What is being asked |
Among the lines below, restate word for word only those from the line with "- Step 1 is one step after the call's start" through the line with "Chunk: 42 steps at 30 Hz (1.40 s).", with both end lines kept.

Collected material |

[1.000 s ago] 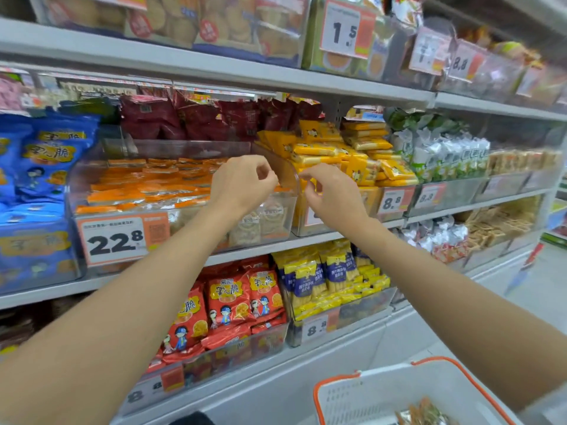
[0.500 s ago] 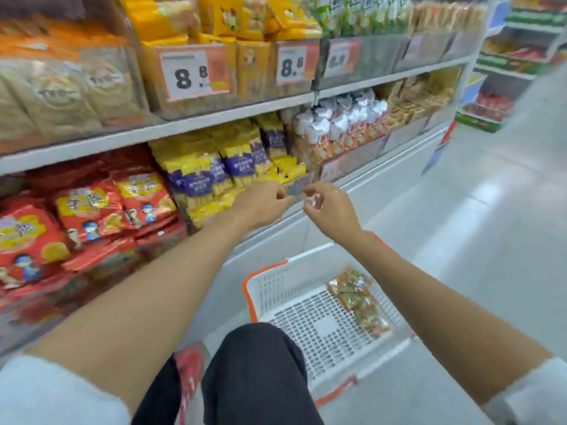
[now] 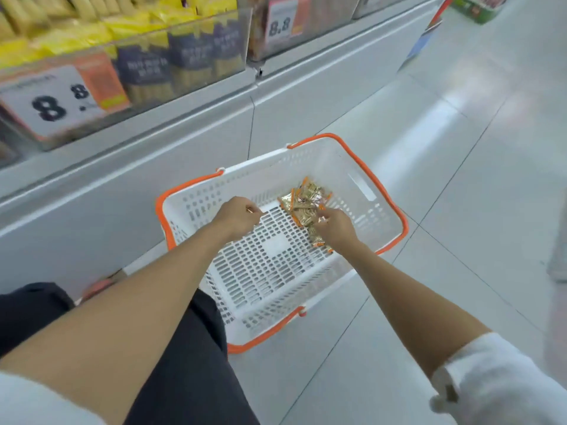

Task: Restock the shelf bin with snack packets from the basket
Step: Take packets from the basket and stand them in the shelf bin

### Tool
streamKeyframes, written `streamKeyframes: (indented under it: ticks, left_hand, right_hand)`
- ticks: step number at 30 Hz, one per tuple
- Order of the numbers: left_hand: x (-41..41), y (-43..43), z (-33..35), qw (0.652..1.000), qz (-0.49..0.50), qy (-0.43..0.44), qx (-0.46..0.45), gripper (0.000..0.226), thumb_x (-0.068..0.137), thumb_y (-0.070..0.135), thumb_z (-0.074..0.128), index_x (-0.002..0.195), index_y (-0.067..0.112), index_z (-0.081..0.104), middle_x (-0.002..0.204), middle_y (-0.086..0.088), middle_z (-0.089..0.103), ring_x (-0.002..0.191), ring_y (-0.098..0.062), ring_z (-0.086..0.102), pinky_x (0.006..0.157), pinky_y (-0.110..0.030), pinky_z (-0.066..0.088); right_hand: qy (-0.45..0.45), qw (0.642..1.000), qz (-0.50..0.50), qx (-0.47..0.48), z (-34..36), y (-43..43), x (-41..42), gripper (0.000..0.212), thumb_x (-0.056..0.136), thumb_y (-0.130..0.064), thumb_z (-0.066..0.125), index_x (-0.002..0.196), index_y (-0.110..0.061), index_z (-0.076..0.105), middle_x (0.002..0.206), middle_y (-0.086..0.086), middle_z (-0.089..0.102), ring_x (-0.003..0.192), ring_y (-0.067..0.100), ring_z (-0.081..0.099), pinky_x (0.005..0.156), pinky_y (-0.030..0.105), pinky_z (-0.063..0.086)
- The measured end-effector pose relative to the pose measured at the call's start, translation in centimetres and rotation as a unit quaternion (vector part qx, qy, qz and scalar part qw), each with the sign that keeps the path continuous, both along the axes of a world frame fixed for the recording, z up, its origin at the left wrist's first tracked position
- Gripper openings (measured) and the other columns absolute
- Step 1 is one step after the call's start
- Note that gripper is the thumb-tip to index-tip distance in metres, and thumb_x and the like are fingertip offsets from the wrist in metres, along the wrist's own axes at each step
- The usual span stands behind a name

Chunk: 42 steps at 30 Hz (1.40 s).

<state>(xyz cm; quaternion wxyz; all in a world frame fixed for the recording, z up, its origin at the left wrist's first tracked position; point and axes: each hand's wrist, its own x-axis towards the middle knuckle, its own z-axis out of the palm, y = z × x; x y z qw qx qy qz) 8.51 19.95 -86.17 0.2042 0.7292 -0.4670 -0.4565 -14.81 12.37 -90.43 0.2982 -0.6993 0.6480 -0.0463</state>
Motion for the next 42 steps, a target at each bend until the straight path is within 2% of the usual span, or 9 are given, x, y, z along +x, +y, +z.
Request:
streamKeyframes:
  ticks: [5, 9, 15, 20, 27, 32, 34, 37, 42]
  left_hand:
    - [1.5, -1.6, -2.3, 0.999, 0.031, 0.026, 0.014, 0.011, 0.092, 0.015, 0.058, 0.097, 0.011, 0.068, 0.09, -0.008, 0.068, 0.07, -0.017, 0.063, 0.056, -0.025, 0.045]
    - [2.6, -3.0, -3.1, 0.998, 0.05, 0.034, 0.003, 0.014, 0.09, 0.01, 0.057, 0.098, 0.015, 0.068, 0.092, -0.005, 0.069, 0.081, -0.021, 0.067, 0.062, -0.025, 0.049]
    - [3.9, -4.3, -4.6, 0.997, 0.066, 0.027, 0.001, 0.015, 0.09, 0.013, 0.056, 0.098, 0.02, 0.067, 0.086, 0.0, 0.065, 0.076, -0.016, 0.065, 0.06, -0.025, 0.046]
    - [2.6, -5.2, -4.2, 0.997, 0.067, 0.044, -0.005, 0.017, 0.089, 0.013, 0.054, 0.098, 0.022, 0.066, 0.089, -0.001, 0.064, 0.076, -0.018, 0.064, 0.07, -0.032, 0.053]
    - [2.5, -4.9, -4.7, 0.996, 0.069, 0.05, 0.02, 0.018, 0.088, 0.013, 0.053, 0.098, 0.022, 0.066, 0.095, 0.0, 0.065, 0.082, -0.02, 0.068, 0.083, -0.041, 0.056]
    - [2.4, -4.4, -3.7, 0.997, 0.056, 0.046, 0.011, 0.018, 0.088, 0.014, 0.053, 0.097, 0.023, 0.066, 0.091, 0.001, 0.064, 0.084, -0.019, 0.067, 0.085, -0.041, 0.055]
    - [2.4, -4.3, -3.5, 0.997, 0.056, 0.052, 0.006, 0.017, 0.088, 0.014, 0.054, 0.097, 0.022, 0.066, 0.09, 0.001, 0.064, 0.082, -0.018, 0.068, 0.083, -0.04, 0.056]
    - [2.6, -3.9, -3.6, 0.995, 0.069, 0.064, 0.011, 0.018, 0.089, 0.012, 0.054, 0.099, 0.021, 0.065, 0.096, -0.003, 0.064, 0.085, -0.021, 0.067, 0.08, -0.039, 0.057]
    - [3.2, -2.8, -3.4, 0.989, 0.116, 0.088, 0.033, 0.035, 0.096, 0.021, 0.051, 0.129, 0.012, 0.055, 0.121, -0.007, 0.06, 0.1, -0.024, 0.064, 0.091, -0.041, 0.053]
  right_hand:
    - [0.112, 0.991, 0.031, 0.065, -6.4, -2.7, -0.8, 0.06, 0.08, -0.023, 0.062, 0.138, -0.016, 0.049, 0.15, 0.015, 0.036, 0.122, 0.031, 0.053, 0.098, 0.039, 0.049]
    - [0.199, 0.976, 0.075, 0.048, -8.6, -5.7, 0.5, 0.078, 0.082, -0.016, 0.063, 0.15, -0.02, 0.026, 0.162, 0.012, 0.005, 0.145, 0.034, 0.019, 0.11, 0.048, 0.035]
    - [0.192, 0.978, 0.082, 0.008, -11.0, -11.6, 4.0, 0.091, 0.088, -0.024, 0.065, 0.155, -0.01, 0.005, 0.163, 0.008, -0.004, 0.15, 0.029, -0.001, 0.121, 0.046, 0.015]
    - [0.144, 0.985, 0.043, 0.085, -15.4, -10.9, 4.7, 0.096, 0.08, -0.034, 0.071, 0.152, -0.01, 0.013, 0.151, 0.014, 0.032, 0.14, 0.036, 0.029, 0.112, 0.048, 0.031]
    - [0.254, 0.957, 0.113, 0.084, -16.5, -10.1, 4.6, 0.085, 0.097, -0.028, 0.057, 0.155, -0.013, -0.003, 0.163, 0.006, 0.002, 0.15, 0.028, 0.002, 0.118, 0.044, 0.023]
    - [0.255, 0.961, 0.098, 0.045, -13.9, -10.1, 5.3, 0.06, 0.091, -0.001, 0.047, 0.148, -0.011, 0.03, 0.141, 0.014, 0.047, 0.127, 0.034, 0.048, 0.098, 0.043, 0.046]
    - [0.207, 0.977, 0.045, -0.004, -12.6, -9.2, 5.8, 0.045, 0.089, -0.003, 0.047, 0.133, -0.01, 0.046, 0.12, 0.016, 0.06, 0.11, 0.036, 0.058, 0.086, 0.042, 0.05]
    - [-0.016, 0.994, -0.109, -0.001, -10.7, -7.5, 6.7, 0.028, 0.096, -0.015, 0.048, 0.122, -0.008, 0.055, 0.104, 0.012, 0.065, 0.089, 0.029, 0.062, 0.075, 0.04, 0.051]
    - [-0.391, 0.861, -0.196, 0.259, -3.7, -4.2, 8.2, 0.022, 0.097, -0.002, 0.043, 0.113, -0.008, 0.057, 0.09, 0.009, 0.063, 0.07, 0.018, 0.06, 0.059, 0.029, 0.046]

Solved exercise |
- Step 1 is one step after the call's start
- Note that gripper is the thumb-tip to index-tip distance in metres, and thumb_x and the like are fingertip offsets from the wrist in metres, along the wrist's own axes at each step
- The usual span stands behind a name

Chunk: 42 steps at 30 Hz (1.40 s).

The answer has been given in its entirety.